The village of Lauweck in Cambodia was situated along the Mekong River near Phnom Penh and Oudong or Udong, the old capital. As early as 1609 the VOC was already undertaking occasional expeditions from Pattani to Cambodia to buy goods such as deer hides and ray skins, which were in great demand in Japan. The company set up a trading post at Lauweck in 1620, but the trade there proved disappointing, and just two years later the company shut the post down. The Lauweck trading post was reopened on three further occasions, but in 1667 the VOC left Cambodia for good.Besides deer hides and ray skins, Cambodia functioned mainly as a source of provisions for Batavia such as rice, butter, salted pork, and lard. The Company also bought benzoic resin, gum lacquer, ivory and gold, in exchange for which it mostly supplied cotton fabrics.Lauweck was not a busy trading port; the majority of the population made their living from agriculture. Because there was little money in circulation, trading usually took the form of barter.The Company's officials in Cambodia frequently fell victim to attacks, raids and epidemics. As such the VOC was in almost constant negotiation with the king of Cambodia about reparations. In 1644 a VOC delegation sailed up the river to Phnom Penh. Meanwhile a fortified dam with 50 guns was built behind them.
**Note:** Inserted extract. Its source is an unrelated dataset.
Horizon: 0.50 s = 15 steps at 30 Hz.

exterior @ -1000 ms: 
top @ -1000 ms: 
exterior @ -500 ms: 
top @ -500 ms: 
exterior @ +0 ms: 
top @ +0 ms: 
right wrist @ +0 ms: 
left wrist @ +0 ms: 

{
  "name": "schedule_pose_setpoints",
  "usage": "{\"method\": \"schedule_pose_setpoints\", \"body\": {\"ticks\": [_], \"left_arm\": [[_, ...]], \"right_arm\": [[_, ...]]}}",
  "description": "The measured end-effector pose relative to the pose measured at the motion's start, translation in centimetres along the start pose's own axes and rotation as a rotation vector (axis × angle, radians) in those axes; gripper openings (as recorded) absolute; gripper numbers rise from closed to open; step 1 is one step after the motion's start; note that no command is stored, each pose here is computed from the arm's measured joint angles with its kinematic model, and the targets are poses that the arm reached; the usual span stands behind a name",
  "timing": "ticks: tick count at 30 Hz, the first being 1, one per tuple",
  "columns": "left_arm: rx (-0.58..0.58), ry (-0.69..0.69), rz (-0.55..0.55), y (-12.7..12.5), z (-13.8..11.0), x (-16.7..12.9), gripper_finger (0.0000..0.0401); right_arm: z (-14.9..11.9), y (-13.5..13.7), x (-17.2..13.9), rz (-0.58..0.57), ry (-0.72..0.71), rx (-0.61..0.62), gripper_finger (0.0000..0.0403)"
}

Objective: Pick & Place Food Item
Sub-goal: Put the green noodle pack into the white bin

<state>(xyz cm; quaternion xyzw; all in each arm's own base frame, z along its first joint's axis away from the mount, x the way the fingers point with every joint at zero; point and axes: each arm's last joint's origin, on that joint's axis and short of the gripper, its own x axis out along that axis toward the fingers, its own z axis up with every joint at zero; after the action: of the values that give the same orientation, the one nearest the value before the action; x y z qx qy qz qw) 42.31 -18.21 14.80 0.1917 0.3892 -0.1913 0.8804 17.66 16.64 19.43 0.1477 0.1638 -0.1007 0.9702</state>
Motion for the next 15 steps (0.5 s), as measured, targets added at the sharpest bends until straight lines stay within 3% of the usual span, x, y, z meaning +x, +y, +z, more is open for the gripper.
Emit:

The Company suffered heavy losses in the ensuing battle but nevertheless resumed relations with Cambodia some ten years later.

historical name

Khum Peam Lvek

Lawec

Laauweck

Eauweck

Lvek

Lauweck

country Cambodia
function 'comptoir'

Literature

  • Dam, Pieter van, Beschryvinge van de Oostindische Compagnie (uitgegeven door Dr. F.W. Stapel) ((Den Haag), 1701 (1927))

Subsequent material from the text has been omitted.